I don't think she's being "strong" for staying with Josh and I seriously doubt she actually still loves him or has forgiven him. I think she feels trapped, especially now that she's pregnant again. :(

I agree completely, Crimson. She is pretty well trapped. When her brother wanted to get her away from the Duggars, and was vocal to news agencies about this as well as to her on social media, and through letters he sent to her, the Duggars up and took her and the kids to some remote mountain place with no internet access and kept her there for weeks. There was a LOT of upset in their community because they felt like she was being sequestered by them. In a paradigm in which she becomes the "property" of her father in law when the husband is away, something she has been taught from birth in a Gothard/IBLP home, she would not likely be inclined to resist, and remember Papa Duggar holds the financial keys. Women in Gothard world are not allowed to have money of their own, names on the accounts, deeds, etc. she would have no resources for leaving with four young children in two except her brother.

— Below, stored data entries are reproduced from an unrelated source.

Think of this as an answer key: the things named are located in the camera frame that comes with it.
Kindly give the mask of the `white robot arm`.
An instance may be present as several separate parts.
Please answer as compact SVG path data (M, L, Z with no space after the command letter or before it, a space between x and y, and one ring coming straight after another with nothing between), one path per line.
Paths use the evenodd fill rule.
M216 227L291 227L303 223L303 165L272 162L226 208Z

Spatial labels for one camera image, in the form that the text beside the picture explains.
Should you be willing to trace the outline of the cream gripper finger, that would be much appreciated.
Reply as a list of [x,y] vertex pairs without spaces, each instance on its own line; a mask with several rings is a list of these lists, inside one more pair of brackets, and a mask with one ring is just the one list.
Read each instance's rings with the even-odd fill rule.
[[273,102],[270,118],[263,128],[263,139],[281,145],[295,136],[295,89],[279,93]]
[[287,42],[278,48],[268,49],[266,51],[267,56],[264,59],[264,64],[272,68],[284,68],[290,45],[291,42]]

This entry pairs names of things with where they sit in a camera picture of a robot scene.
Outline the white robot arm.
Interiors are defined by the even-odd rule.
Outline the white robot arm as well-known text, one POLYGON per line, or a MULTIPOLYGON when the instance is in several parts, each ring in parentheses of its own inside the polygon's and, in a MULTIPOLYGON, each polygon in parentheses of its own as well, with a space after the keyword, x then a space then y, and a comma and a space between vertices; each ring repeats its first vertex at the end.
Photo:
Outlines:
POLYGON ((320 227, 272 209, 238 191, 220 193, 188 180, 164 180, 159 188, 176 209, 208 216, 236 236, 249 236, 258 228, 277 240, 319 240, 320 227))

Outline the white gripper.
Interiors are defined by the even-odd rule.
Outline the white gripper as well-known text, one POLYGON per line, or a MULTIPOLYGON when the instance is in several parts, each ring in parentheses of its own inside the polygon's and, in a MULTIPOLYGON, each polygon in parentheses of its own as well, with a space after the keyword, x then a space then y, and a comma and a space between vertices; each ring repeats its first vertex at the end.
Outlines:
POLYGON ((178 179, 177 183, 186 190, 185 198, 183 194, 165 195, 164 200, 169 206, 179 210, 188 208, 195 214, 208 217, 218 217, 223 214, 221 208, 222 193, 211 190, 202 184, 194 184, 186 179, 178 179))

Her parents made public statements of supporting reconciliation between the two...standing by her man was the way it was put. So no help there.

 

Very much trapped.

 

That is NOT a healthy. It's abusive. That isn't marital healing, just lack of choice. The lack of choice part is scary.

 

In my mom's case, she really did have choices. I think that she didn't see them as particularly viable due to low self esteem, but she was nowhere near trapped as I suspect Anna Duggar is.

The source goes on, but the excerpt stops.